Ontslag en benoeming van bestuursleden van de Vereniging Dutch Startup Association

In deze zaak heeft de voorzieningenrechter van de Rechtbank Amsterdam op 22 oktober 2021 uitspraak gedaan in een kort geding tussen een eiser en twee gedaagden, die bestuursleden zijn van de Vereniging Dutch Startup Association (DSA). De eiser, die sinds januari 2020 penningmeester was, vorderde onder andere zijn herinschrijving als bestuurder in het handelsregister, toegang tot de bankrekeningen en zijn e-mailaccount van de vereniging. De gedaagden, die de eiser per e-mail op 24 augustus 2021 hadden geïnformeerd over zijn ontheffing uit de bestuursfunctie, voerden verweer tegen de vorderingen van de eiser.

De voorzieningenrechter heeft vastgesteld dat de Algemene Ledenvergadering (ALV) van DSA op 7 oktober 2021 unaniem heeft besloten om de eiser te ontheffen uit zijn functie van penningmeester. Dit besluit is volgens de statuten van DSA voorbehouden aan de ALV, en de voorzieningenrechter oordeelde dat de eiser, door dit besluit, niet langer bestuurslid is. De eiser had tijdens de zitting verklaard te accepteren dat hij niet langer penningmeester is, maar meende nog wel bestuurslid te zijn. De voorzieningenrechter oordeelde echter dat dit geen houdbare stelling was.

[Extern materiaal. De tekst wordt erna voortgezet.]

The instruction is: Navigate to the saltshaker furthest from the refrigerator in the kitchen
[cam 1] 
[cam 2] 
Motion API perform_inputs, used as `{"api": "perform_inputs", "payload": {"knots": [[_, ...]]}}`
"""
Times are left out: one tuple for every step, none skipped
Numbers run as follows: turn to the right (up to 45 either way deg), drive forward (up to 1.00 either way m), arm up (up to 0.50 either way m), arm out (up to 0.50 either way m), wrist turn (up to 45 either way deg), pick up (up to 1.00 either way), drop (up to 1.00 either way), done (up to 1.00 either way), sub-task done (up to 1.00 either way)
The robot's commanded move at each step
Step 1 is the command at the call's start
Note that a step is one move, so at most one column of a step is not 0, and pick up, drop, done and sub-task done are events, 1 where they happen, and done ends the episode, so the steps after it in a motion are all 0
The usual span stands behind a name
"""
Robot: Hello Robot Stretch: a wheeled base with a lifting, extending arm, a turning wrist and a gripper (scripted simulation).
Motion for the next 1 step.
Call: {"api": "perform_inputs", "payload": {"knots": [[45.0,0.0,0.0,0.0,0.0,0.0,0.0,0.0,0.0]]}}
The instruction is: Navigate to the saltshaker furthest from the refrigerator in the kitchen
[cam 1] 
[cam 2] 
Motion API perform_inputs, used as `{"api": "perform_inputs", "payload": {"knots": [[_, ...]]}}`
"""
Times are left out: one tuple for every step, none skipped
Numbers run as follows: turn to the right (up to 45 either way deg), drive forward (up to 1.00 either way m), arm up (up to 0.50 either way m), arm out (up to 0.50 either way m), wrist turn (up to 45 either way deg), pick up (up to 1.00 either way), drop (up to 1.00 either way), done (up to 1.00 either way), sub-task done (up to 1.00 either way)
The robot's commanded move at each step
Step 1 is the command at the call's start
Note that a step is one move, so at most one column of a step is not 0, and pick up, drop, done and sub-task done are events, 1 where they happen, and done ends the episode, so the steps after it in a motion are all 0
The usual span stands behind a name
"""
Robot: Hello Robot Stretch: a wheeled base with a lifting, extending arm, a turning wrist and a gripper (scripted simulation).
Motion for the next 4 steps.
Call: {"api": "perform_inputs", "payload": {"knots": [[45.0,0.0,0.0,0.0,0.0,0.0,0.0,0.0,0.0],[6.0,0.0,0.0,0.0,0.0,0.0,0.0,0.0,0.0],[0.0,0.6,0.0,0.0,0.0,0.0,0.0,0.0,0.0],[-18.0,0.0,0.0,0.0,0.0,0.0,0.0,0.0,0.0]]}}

De vorderingen van de eiser werden afgewezen, en hij werd veroordeeld in de proceskosten. De kosten aan de zijde van de gedaagden werden begroot op € 1.325,00. De voorzieningenrechter verklaarde de kostenveroordeling uitvoerbaar bij voorraad. Dit vonnis is openbaar uitgesproken op 22 oktober 2021.

Uitspraak

vonnis

RECHTBANK AMSTERDAM

Afdeling privaatrecht, voorzieningenrechter civiel
zaaknummer / rolnummer: C/13/707544 / KG ZA 21-780 IHJK/LO
Vonnis in kort geding van 22 oktober 2021
in de zaak van
[eiser],
wonende te [woonplaats] ,
eiser bij dagvaarding van 29 september 2021,
advocaat mr. C. Ravesteijn te Amsterdam,
tegen

1.[gedaagde 1] ,

2.
[gedaagde 2],
beiden wonende te [woonplaats] ,
gedaagden,
advocaat mr. T. Vink te Amsterdam.
Partijen zullen hierna [eiser] en [gedaagde 1] en [gedaagde 2] worden genoemd.

1.De procedure

Ter zitting van 8 oktober 2021 heeft [eiser] de vorderingen zoals omschreven in de dagvaarding toegelicht. [gedaagde 1] en [gedaagde 2] hebben verweer gevoerd. Beide partijen hebben producties ingediend en hebben ter zitting het woord gevoerd, [gedaagde 1] en [gedaagde 2] aan de hand van een vooraf ingediende pleitnota. [eiser] heeft een op schrift gestelde verklaring voorgedragen, die hij ook heeft overgelegd.
Ter zitting waren aanwezig:
aan de kant van [eiser] : [eiser] , [naam 1] , oud-directeur van de vereniging Dutch Startup Association, en [naam 2] , boekhouder, bijgestaan door mr. Ravesteijn. Verder zijn [gedaagde 1] en [gedaagde 2] verschenen, bijgestaan door mr. Vink. Vonnis is bepaald op heden.

2.De feiten

2.1.
De Vereniging Dutch Startup Association (hierna: DSA) is een vereniging die startende bedrijven ondersteunt. DSA wordt vertegenwoordigd door een onbezoldigd bestuur.
2.2.
Het bestuur van DSA bestaat volgens artikel 9 lid 1 van de Verenigingsstatuten, die onderdeel zijn van de notariële akte van oprichting van DSA van 21 november 2017, uit 2 of meer personen. Het bestuur wijst uit zijn midden een voorzitter, een secretaris en een penningmeester aan (artikel 11 lid 1). Elke bestuurder kan op grond van artikel 10 lid 1 van de Statuten door de algemene ledenvergadering (hierna:ALV) worden ontslagen of geschorst.
2.3.
[eiser] is sinds van 20 januari 2020 penningmeester van DSA. De ALV van DSA heeft op 11 februari 2021 zijn benoeming bekrachtigd.
2.4.
In het handelsregister van de Kamer van Koophandel staat vermeld dat [gedaagde 1] vanaf 1 april 2019 (als voorzitter) en [gedaagde 2] vanaf 15 maart 2021 (als secretaris) bestuursleden zijn van DSA.
2.5.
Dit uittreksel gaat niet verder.